- _DATA BELOW_:
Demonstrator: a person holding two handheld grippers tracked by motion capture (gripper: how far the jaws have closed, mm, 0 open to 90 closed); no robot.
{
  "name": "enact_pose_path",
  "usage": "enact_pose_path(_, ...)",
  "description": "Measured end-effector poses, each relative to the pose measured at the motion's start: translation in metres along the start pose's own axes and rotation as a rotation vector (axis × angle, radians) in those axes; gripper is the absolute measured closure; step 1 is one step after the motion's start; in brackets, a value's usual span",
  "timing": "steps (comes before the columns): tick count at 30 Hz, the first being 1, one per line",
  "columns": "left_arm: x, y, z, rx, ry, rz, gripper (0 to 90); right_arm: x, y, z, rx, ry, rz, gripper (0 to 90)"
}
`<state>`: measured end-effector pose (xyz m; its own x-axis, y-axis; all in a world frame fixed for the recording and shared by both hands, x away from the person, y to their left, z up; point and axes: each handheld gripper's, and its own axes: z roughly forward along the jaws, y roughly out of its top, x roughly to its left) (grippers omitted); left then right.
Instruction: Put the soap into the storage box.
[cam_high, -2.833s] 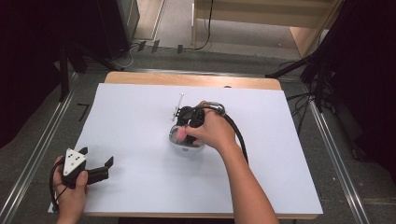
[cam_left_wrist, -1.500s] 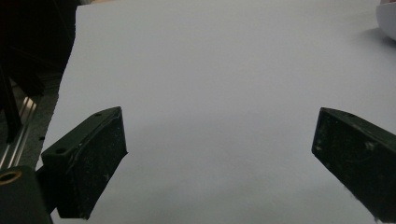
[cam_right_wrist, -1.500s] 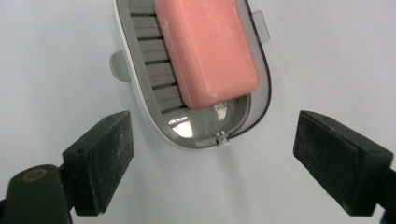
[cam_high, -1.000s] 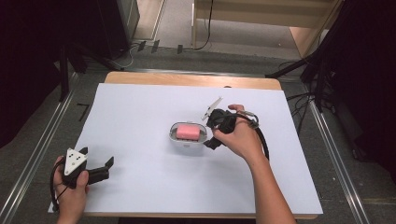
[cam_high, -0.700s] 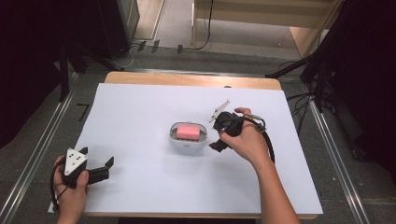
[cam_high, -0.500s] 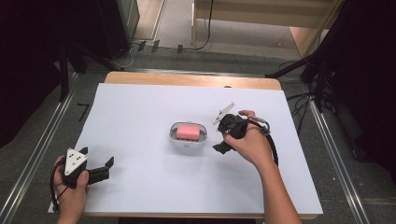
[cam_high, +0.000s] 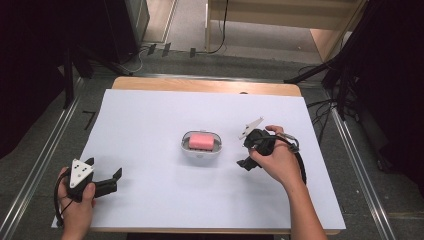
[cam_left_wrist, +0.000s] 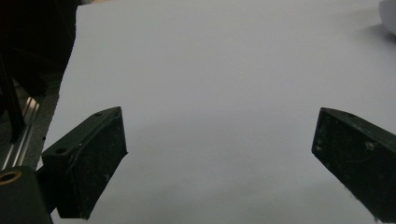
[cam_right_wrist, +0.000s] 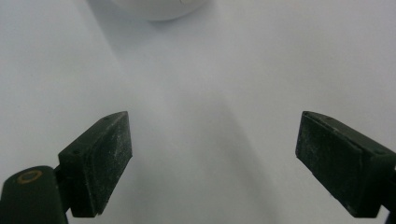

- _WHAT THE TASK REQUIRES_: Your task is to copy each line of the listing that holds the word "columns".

- _SOLUTION FOR THIS PROBLEM_:
  "timing": "steps (comes before the columns): tick count at 30 Hz, the first being 1, one per line",
  "columns": "left_arm: x, y, z, rx, ry, rz, gripper (0 to 90); right_arm: x, y, z, rx, ry, rz, gripper (0 to 90)"

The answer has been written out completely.